![](https://github.com/Shubham-Trivedi/Sentiment-Analysis-on-IMDB-dataset/blob/main/imdb%20logo1.jpg?raw=true)

# Sentiment analysis on Reviews given by viewers on IMDB



# The Dataset and The Problem to Solve


>In this notebbok, we’ll use an IMDB dataset of 50k movie reviews available on Kaggle. The dataset contains 2 columns (review and sentiment) that will help us identify whether a review is positive or negative.
>
>*Problem formulation: Our goal is to find which machine learning model is best suited to predict sentiment (output) given a movie review (input).*


# 1. Importing necessary libraries


In [None]:
import numpy as np 
import pandas as pd 
import matplotlib.pyplot as plt
import seaborn as sns
sns.set_style('darkgrid')

In [None]:
import os
for dirname, _, filenames in os.walk('/kaggle/input'):
    for filename in filenames:
        print(os.path.join(dirname, filename))


# 2. Preparing the data

In [None]:
df_review = pd.read_csv("/kaggle/input/imdb-dataset-of-50k-movie-reviews/IMDB Dataset.csv")
df_review

This dataset contains 50000 rows; however, to train our model faster in the following steps, we’re going to take a smaller sample of 10000 rows.
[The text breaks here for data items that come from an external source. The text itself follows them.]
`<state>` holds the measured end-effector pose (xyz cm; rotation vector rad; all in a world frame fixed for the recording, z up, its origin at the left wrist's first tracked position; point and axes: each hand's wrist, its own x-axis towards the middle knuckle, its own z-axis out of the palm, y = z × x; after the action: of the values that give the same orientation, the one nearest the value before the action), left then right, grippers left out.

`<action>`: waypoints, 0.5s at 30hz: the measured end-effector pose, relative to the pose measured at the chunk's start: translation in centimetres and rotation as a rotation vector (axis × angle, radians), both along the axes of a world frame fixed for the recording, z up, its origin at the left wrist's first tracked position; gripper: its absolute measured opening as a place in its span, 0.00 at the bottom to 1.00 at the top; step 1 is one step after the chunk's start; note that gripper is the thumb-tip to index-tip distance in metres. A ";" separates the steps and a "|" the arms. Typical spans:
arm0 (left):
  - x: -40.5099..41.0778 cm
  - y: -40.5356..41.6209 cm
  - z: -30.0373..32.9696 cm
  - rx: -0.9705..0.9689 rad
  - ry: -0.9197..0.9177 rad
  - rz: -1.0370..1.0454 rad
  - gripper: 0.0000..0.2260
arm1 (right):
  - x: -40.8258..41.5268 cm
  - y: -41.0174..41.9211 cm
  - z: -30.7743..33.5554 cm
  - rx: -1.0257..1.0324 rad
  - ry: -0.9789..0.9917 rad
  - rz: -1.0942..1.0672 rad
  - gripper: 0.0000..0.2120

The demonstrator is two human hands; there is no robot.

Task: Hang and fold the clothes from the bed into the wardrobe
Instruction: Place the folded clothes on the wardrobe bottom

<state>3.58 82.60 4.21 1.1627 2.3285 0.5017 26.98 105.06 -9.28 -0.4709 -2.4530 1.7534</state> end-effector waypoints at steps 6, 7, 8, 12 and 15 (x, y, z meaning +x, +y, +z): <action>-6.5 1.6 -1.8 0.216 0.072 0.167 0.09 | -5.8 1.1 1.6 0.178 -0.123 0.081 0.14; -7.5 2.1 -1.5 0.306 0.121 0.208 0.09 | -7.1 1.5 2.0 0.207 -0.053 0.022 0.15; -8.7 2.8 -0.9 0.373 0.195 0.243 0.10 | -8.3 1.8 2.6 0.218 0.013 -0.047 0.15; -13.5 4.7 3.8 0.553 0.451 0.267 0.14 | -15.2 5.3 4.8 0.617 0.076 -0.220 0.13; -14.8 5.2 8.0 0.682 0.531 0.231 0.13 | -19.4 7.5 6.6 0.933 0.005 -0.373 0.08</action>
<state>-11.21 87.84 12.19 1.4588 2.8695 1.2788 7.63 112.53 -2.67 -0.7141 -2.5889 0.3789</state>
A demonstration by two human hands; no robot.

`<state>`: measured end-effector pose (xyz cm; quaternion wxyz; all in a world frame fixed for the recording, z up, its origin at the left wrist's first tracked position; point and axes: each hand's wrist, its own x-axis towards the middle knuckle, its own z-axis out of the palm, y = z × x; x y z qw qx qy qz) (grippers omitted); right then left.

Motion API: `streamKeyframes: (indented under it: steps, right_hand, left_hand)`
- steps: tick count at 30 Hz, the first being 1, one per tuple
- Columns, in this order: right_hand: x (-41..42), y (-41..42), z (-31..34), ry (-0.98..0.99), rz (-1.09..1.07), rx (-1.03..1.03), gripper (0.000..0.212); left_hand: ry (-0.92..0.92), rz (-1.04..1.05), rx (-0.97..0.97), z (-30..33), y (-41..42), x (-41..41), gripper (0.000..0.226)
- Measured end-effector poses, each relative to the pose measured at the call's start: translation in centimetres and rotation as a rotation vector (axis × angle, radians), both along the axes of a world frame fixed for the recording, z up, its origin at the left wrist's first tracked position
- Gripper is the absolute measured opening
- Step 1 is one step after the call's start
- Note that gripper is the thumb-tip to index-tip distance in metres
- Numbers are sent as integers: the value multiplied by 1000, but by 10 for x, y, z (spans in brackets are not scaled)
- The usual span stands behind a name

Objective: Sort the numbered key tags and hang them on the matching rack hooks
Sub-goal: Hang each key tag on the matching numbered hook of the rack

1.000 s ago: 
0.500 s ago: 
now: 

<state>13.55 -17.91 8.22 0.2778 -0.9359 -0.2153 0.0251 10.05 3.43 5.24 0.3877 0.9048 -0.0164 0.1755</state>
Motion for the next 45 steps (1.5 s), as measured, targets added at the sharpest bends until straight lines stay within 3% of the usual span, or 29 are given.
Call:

This small sample will contain 9000 positive and 1000 negative reviews to make the data imbalanced (so I can teach you undersampling and oversampling techniques in the next step)

In [None]:
df_positive = df_review[df_review['sentiment']=='positive'][:9000]
df_negative = df_review[df_review['sentiment']=='negative'][:1000]

df_review_imb = pd.concat([df_positive,df_negative ])

## Dealing with Imbalanced Classes

In most cases, you’ll have a large amount of data for one class, and much fewer observations for other classes. This is known as imbalanced data because the number of observations per class is not equally distributed.

Let’s take a look at how our df_review_imb dataset is distributed.

In [None]:
colors = sns.color_palette('deep')

plt.figure(figsize=(8,4), tight_layout=True)
plt.bar(x=['Positive', 'Negative'],
        height=df_review_imb.value_counts(['sentiment']),
        color=colors[:2])
plt.title('Sentiment')
plt.savefig('sentiment.png')
plt.show()

To resample our data we use the imblearn library. You can either undersample positive reviews or oversample negative reviews (you need to choose based on the data you’re working with). In this case, we’ll use the RandomUnderSampler

In [None]:
from imblearn.under_sampling import RandomUnderSampler
rus = RandomUnderSampler(random_state= 0)
df_review_bal,df_review_bal['sentiment']=rus.fit_resample(df_review_imb[['review']],df_review_imb['sentiment'])


df_review_bal

We can compare the imbalanced and balanced dataset with the following code.

In [None]:
print(df_review_imb.value_counts('sentiment'))
print(df_review_bal.value_counts('sentiment'))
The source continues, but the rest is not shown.